RNAseq(スプライスバリアント)処理手法の比較尺度

  • スプライシング・バリエーションの評価に関して複数の方法をさまざまな尺度で比較しているペイパーこちら
  • その尺度の詳細は、リンク先論文のサプルのさらにサプル・ノートの最後の最後の45ページ目に色々あります。
    • Alignment yield
      • "We measured the proportion of sequenced (or simulated) reads that were mapped and the frequency of ambiguous mappings"
    • Mismatch and truncation frequencies
      • "the number of mismatches (substitutions) per primary read alignment and visualized the resulting distributions"
    • Truncation frequency
      • "Some aligners can truncate the ends of reads, and thus output a partial alignment when unable to map an entire sequence. ... A good spliced aligner would therefore be expected to output a moderate proportion of truncated alignments."
    • Basewise accuracy
      • "the most fundamental.
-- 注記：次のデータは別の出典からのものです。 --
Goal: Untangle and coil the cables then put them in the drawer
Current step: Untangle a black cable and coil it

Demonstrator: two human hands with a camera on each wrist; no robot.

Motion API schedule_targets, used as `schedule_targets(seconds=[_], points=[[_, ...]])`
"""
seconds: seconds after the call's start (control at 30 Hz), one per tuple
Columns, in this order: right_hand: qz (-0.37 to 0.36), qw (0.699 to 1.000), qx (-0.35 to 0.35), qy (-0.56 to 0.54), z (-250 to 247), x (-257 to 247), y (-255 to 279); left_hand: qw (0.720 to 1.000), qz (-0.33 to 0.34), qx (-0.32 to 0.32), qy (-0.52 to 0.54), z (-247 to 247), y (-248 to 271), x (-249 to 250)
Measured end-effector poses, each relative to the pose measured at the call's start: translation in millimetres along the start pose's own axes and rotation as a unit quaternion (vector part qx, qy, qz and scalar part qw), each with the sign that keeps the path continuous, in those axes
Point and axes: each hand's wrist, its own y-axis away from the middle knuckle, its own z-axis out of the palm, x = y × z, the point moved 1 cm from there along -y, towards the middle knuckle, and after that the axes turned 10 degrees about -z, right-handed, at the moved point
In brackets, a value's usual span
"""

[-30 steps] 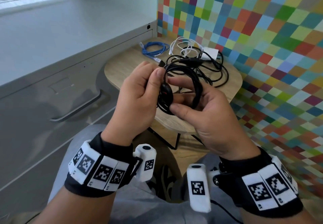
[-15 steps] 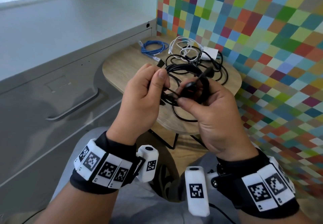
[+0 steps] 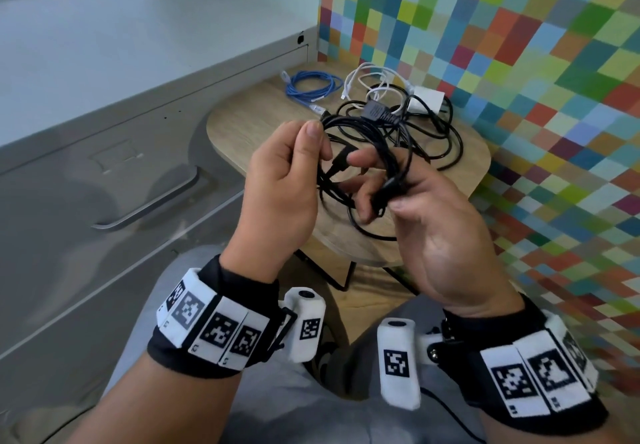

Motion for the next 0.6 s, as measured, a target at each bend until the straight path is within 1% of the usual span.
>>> schedule_targets(seconds=[0.17,0.23,0.3,0.37,0.5,0.6], points=[[-0.004,1.000,0.018,0.005,1,-1,3,0.999,0.033,0.033,0.009,0,5,10],[-0.012,0.999,0.030,-0.022,4,-3,4,0.998,0.046,0.049,0.016,1,7,13],[-0.002,0.997,0.063,-0.049,8,-6,5,0.997,0.050,0.062,0.020,3,10,13],[0.000,0.997,0.072,-0.016,12,-8,5,0.996,0.046,0.067,0.030,5,12,14],[-0.027,0.996,0.054,0.058,17,-10,6,0.994,0.068,0.083,0.004,6,14,17],[-0.054,0.991,0.079,0.092,18,-4,4,0.995,0.074,0.074,0.000,5,16,19]])
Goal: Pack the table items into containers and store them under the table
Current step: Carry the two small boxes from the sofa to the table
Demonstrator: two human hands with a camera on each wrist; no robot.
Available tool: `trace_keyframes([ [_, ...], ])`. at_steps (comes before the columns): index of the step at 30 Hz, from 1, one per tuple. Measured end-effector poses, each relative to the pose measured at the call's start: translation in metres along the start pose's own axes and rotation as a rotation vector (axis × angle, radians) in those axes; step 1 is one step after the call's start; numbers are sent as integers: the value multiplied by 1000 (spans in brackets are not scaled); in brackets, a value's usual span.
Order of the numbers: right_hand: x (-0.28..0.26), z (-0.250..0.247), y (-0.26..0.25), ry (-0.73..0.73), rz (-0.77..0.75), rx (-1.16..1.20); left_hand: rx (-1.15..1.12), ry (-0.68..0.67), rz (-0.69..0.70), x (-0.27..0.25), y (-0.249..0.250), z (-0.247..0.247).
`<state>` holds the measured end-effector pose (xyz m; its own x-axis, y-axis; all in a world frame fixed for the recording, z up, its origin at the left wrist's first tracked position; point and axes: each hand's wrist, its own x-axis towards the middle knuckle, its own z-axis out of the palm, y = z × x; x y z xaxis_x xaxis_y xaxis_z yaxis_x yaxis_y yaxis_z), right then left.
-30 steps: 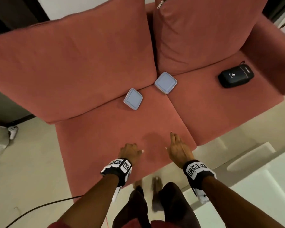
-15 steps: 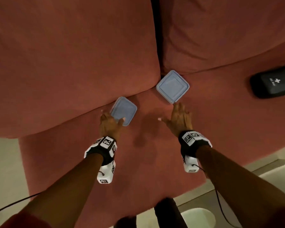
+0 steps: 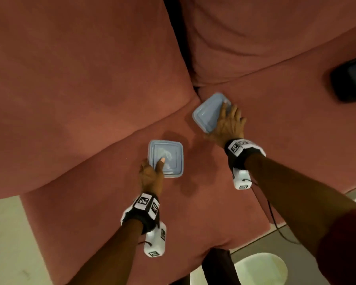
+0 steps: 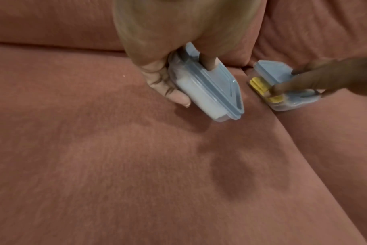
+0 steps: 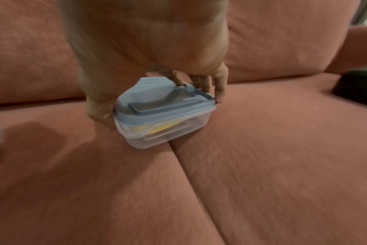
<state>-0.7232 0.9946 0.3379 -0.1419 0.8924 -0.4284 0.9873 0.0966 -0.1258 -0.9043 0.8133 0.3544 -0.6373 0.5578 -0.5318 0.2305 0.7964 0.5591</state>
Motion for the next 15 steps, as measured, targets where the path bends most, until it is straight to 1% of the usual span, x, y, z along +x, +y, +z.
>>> trace_keyframes([
  [3,-75,26,26,-48,154,140,11,-107,-65,-44,1,20],
  [5,-132,43,50,-61,278,235,90,-217,-55,-72,2,36],
  [7,-184,58,76,-46,380,279,176,-316,4,-95,3,52],
  [9,-235,70,111,16,504,310,265,-396,78,-122,5,73],
  [11,-274,81,143,88,628,333,373,-436,155,-148,6,91],
  [13,-315,89,185,165,784,384,480,-486,242,-187,15,117],
  [15,-343,94,215,199,881,427,521,-512,283,-217,23,136],
])
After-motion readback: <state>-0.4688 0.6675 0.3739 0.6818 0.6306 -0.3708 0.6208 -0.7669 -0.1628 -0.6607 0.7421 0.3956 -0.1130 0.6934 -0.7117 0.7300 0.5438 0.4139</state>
Here, we measured the proportion of all simulated bases that were correctly mapped, and the proportion incorrectly mapped" スプライシングの影響を受けるところとそうでないところで条件付けもして集計
    • Read placement accuracy
      • "In addition to basewise accuracy, it is important to measure performance at the read level"
    • Accuracy among unique and ambiguous mappings
      • "By comparing accuracy between unique and ambiguous mappings, a level of confidence can be established for each category "
    • Indel frequency and accuracy
      • " the capability to detect indels therefore differs markedly among mappers ... the number of insertions and deletions in the primary alignments from each protocol"
    • Spatial distribution of mismatches, indels and splices over read sequences
      • " biases may result in the distribution of alignment features"
    • Coverage of annotated genes
      • "number of exon hits (alignments covering only exonic features), spliced exon hits (as the previous category, but aligning with a splice operation), partial exon hits (alignments covering exonic and non-exonic features), intron hits, intergenic hits, number of genes with proper exon hits, proportion of exon hits and the number of alignments associated with specific types of features"
    • Splice frequency and junction characteristics
      • "the number of reported splices divided by the number of sequenced reads"
    • Splice accuracy
      • " A splice was considered correct if placed so that its genomic start and end (donor and acceptor) coordinates agreed with those of the true alignment"
    • Junction frequency and accuracy
      • "A junction was considered correct if its genomic start and end coordinates matched those of a junction in the simulated transcriptome"
    • Transcript reconstruction accuracy
      • "we ran Cufflinks on the output from each alignment protocol, and computed precision and recall for reconstruction of individual exons as well as spliced transcripts"
  • この論文の結果を利用するには、多尺度のスコアを「自分の決断用1次元」に射影するための関数を作らなければなりませんね。